> [TASK DESCRIPTION]: Each line below must be printed again exactly.

> [WORKING DATA]:
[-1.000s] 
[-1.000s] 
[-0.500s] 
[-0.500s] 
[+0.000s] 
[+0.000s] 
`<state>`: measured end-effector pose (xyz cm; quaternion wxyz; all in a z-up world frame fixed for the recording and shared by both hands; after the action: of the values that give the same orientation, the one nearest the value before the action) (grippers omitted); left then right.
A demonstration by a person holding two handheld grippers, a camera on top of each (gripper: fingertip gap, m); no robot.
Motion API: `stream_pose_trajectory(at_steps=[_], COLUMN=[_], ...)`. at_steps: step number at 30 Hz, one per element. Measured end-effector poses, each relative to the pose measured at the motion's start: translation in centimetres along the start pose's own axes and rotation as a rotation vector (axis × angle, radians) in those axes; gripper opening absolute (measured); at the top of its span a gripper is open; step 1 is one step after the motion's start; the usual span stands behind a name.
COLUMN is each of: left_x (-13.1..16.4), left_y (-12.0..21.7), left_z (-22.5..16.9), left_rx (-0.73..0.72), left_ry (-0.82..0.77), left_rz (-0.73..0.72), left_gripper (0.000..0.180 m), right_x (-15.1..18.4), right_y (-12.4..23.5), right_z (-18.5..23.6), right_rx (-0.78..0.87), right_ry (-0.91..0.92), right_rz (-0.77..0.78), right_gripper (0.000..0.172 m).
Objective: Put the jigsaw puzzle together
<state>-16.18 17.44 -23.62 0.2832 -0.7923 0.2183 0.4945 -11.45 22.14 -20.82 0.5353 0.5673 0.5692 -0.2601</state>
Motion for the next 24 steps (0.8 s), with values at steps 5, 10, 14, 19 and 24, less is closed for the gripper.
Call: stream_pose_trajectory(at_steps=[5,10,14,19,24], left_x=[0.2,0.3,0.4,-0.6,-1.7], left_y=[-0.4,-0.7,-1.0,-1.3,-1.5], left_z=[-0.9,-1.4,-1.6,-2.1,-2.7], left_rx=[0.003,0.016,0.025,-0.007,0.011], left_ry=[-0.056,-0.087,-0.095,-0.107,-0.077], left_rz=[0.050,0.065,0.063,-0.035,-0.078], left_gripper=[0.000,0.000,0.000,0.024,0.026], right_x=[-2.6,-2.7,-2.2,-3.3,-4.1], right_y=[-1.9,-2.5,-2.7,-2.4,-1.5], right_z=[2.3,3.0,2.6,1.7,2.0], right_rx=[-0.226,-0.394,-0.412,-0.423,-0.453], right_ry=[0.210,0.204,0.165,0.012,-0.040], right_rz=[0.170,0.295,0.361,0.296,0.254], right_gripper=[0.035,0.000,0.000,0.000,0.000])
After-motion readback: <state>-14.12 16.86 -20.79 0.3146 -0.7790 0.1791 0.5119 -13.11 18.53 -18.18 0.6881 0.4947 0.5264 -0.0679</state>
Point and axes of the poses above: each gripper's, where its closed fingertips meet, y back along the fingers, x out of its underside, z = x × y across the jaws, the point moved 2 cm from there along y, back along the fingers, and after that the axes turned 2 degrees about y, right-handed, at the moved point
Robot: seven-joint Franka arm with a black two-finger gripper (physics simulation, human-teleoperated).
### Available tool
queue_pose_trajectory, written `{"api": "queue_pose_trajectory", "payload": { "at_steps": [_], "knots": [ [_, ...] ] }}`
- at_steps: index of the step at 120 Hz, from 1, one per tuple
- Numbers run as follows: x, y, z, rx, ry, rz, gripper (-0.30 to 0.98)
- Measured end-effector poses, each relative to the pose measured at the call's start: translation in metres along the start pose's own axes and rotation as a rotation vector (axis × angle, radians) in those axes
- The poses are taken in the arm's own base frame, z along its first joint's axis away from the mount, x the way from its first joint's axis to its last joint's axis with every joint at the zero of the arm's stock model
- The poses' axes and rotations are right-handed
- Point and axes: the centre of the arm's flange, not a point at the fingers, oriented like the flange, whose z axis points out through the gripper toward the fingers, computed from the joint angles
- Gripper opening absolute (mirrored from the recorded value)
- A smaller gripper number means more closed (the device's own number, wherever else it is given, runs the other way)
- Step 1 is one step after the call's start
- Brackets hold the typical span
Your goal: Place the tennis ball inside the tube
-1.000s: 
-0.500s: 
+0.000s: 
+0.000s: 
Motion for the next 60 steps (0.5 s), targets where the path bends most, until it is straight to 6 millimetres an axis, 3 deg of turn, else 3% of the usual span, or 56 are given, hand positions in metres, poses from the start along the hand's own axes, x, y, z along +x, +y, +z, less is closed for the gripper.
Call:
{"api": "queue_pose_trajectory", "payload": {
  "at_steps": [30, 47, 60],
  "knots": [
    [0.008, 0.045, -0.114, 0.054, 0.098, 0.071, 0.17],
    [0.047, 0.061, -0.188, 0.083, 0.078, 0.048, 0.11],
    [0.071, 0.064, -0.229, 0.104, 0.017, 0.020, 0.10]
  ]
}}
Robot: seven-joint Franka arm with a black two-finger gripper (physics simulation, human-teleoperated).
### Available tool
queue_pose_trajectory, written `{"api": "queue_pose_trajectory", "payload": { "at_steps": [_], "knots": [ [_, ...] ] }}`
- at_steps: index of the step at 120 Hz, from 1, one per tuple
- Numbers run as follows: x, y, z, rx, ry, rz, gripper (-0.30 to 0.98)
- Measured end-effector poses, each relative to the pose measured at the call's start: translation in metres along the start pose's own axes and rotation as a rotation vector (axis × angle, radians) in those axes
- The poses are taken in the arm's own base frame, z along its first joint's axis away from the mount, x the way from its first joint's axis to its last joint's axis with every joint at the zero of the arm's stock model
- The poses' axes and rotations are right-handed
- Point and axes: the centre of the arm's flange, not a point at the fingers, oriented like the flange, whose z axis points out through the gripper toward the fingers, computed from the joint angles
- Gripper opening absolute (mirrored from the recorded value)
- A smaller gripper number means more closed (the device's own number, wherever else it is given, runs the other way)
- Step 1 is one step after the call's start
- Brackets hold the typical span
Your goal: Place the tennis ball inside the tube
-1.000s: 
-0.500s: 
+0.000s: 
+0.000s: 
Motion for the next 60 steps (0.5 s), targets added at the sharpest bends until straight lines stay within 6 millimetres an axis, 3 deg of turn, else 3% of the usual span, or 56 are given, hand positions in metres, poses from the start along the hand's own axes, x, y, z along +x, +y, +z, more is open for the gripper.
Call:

> [SOLUTION FOR THIS TASK]:
[-1.000s] 
[-1.000s] 
[-0.500s] 
[-0.500s] 
[+0.000s] 
[+0.000s] 
`<state>`: measured end-effector pose (xyz cm; quaternion wxyz; all in a z-up world frame fixed for the recording and shared by both hands; after the action: of the values that give the same orientation, the one nearest the value before the action) (grippers omitted); left then right.
A demonstration by a person holding two handheld grippers, a camera on top of each (gripper: fingertip gap, m); no robot.
Motion API: `stream_pose_trajectory(at_steps=[_], COLUMN=[_], ...)`. at_steps: step number at 30 Hz, one per element. Measured end-effector poses, each relative to the pose measured at the motion's start: translation in centimetres along the start pose's own axes and rotation as a rotation vector (axis × angle, radians) in those axes; gripper opening absolute (measured); at the top of its span a gripper is open; step 1 is one step after the motion's start; the usual span stands behind a name.
COLUMN is each of: left_x (-13.1..16.4), left_y (-12.0..21.7), left_z (-22.5..16.9), left_rx (-0.73..0.72), left_ry (-0.82..0.77), left_rz (-0.73..0.72), left_gripper (0.000..0.180 m), right_x (-15.1..18.4), right_y (-12.4..23.5), right_z (-18.5..23.6), right_rx (-0.78..0.87), right_ry (-0.91..0.92), right_rz (-0.77..0.78), right_gripper (0.000..0.172 m).
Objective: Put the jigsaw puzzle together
<state>-16.18 17.44 -23.62 0.2832 -0.7923 0.2183 0.4945 -11.45 22.14 -20.82 0.5353 0.5673 0.5692 -0.2601</state>
Motion for the next 24 steps (0.8 s), with values at steps 5, 10, 14, 19 and 24, less is closed for the gripper.
Call: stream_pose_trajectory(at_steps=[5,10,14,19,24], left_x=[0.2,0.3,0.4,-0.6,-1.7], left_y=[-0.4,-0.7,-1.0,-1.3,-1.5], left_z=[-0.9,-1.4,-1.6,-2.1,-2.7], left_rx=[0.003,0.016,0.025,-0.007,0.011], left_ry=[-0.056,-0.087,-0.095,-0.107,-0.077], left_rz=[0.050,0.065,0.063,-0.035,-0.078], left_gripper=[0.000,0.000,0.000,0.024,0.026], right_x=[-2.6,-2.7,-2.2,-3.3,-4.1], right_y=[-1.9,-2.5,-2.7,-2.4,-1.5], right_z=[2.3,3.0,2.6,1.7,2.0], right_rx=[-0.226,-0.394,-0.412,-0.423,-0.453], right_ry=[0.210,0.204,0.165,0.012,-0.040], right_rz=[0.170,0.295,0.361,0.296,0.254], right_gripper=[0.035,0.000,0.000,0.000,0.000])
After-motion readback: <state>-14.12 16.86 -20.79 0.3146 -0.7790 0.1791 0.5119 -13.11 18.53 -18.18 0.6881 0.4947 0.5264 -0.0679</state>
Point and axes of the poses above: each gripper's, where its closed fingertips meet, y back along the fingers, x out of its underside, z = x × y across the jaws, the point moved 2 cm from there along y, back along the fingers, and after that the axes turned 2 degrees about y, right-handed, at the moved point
Robot: seven-joint Franka arm with a black two-finger gripper (physics simulation, human-teleoperated).
### Available tool
queue_pose_trajectory, written `{"api": "queue_pose_trajectory", "payload": { "at_steps": [_], "knots": [ [_, ...] ] }}`
- at_steps: index of the step at 120 Hz, from 1, one per tuple
- Numbers run as follows: x, y, z, rx, ry, rz, gripper (-0.30 to 0.98)
- Measured end-effector poses, each relative to the pose measured at the call's start: translation in metres along the start pose's own axes and rotation as a rotation vector (axis × angle, radians) in those axes
- The poses are taken in the arm's own base frame, z along its first joint's axis away from the mount, x the way from its first joint's axis to its last joint's axis with every joint at the zero of the arm's stock model
- The poses' axes and rotations are right-handed
- Point and axes: the centre of the arm's flange, not a point at the fingers, oriented like the flange, whose z axis points out through the gripper toward the fingers, computed from the joint angles
- Gripper opening absolute (mirrored from the recorded value)
- A smaller gripper number means more closed (the device's own number, wherever else it is given, runs the other way)
- Step 1 is one step after the call's start
- Brackets hold the typical span
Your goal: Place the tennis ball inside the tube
-1.000s: 
-0.500s: 
+0.000s: 
+0.000s: 
Motion for the next 60 steps (0.5 s), targets where the path bends most, until it is straight to 6 millimetres an axis, 3 deg of turn, else 3% of the usual span, or 56 are given, hand positions in metres, poses from the start along the hand's own axes, x, y, z along +x, +y, +z, less is closed for the gripper.
Call:
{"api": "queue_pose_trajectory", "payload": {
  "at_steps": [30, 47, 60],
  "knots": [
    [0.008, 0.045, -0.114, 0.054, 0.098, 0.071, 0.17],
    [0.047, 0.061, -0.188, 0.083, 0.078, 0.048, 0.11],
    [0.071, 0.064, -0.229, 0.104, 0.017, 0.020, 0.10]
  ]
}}
Robot: seven-joint Franka arm with a black two-finger gripper (physics simulation, human-teleoperated).
### Available tool
queue_pose_trajectory, written `{"api": "queue_pose_trajectory", "payload": { "at_steps": [_], "knots": [ [_, ...] ] }}`
- at_steps: index of the step at 120 Hz, from 1, one per tuple
- Numbers run as follows: x, y, z, rx, ry, rz, gripper (-0.30 to 0.98)
- Measured end-effector poses, each relative to the pose measured at the call's start: translation in metres along the start pose's own axes and rotation as a rotation vector (axis × angle, radians) in those axes
- The poses are taken in the arm's own base frame, z along its first joint's axis away from the mount, x the way from its first joint's axis to its last joint's axis with every joint at the zero of the arm's stock model
- The poses' axes and rotations are right-handed
- Point and axes: the centre of the arm's flange, not a point at the fingers, oriented like the flange, whose z axis points out through the gripper toward the fingers, computed from the joint angles
- Gripper opening absolute (mirrored from the recorded value)
- A smaller gripper number means more closed (the device's own number, wherever else it is given, runs the other way)
- Step 1 is one step after the call's start
- Brackets hold the typical span
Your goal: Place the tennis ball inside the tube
-1.000s: 
-0.500s: 
+0.000s: 
+0.000s: 
Motion for the next 60 steps (0.5 s), targets added at the sharpest bends until straight lines stay within 6 millimetres an axis, 3 deg of turn, else 3% of the usual span, or 56 are given, hand positions in metres, poses from the start along the hand's own axes, x, y, z along +x, +y, +z, more is open for the gripper.
Call:

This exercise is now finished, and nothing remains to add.